** Assigned task **
Find the word "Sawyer" in the records and copy every line where it occurs.

(Records excerpted from a collection)
○ ○ ○ ○

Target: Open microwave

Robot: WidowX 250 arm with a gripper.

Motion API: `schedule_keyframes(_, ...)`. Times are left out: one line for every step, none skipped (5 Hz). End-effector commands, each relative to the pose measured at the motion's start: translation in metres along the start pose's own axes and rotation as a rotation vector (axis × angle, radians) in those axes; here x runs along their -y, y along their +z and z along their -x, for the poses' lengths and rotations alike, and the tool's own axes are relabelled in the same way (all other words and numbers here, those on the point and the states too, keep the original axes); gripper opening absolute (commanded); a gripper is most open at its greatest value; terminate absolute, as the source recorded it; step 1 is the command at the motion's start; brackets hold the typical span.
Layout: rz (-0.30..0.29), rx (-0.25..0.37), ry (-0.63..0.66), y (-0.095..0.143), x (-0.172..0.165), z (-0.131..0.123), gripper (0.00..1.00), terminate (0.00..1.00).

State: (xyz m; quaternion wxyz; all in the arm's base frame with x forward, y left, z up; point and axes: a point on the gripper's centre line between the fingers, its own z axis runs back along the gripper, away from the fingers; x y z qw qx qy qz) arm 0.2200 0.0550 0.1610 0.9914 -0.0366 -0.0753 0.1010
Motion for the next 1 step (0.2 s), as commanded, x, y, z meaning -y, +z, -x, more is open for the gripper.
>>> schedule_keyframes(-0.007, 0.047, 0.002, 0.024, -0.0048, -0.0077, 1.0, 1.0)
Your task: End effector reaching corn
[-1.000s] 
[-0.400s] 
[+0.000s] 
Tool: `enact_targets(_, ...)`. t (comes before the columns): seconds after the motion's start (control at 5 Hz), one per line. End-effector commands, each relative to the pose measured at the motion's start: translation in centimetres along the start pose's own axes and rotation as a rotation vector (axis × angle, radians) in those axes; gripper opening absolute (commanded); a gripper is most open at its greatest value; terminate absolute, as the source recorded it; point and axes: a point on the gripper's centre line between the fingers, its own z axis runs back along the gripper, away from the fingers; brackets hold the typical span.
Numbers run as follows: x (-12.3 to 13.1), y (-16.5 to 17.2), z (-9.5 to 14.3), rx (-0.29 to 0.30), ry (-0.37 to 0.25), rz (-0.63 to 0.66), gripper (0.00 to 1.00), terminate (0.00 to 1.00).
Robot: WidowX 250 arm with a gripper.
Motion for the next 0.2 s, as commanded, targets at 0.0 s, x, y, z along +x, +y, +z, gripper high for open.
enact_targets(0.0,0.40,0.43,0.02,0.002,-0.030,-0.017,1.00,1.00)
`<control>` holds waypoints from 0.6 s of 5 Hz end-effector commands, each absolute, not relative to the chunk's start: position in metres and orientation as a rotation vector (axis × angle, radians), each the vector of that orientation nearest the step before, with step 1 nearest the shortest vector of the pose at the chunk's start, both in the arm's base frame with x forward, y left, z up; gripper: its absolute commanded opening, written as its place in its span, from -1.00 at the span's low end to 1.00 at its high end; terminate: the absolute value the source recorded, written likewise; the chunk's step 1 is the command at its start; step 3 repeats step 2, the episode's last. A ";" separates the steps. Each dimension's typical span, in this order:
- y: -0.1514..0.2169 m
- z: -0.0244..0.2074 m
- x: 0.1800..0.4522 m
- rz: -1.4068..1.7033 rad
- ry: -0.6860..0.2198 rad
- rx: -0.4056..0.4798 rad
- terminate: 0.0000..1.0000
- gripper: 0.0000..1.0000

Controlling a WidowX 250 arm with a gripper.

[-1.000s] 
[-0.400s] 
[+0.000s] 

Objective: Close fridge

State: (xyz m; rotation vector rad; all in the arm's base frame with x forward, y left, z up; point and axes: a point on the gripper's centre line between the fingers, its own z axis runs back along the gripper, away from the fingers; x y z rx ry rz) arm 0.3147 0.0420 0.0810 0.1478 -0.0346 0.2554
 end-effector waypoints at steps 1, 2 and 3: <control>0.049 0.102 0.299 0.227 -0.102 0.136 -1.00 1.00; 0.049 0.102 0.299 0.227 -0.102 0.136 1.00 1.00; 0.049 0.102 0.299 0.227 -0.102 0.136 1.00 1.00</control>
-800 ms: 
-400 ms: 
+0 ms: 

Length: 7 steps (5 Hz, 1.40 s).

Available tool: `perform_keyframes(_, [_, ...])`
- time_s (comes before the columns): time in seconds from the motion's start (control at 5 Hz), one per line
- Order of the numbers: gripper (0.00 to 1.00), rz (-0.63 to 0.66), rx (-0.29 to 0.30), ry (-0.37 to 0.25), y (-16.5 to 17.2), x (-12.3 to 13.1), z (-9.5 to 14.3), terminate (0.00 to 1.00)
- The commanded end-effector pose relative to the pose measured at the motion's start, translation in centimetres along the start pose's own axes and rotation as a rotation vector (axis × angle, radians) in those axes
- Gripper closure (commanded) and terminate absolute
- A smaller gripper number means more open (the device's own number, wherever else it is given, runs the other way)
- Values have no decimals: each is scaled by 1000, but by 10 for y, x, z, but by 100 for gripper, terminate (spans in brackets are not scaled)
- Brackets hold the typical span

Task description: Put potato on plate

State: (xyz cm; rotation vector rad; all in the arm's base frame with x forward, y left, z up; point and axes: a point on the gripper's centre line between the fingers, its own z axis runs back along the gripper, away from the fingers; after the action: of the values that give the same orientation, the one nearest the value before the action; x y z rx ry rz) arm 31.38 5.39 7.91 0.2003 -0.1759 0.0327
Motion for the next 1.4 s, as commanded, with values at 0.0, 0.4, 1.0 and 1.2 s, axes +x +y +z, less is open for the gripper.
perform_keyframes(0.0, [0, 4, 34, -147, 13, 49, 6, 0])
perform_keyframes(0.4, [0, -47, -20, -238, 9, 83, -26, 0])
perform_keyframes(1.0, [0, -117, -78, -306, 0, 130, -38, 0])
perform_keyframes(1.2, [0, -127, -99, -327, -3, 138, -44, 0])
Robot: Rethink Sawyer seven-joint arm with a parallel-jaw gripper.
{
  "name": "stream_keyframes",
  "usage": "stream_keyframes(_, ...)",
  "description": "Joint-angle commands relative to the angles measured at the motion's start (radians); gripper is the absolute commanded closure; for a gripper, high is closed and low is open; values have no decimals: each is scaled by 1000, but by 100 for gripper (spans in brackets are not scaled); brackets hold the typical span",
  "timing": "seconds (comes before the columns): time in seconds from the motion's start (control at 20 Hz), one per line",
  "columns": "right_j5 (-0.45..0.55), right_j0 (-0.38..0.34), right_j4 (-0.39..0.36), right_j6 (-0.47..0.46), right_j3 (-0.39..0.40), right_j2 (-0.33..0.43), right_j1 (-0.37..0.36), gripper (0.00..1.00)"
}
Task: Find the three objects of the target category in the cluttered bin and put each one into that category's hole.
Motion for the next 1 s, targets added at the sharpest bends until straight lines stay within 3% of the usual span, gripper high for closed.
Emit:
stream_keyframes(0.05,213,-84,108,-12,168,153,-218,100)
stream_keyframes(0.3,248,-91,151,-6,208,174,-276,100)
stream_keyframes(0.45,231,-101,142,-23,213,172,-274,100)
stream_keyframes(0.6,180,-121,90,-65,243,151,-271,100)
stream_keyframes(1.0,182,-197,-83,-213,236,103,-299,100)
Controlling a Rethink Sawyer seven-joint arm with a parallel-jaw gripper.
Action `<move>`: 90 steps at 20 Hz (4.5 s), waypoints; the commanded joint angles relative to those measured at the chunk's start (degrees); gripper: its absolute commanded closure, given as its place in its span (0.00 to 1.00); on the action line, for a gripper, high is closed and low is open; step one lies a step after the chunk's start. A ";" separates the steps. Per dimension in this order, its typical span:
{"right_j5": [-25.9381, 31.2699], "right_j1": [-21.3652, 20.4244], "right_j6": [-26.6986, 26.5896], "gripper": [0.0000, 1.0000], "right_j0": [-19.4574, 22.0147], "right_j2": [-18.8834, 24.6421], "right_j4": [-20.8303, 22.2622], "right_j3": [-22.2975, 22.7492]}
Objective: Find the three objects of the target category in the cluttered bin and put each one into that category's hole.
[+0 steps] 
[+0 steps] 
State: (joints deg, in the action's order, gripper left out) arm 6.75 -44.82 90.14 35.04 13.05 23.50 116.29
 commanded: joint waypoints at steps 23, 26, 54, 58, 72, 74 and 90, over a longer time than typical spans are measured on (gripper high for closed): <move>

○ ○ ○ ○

** Answer to the problem **
Robot: Rethink Sawyer seven-joint arm with a parallel-jaw gripper.
Controlling a Rethink Sawyer seven-joint arm with a parallel-jaw gripper.

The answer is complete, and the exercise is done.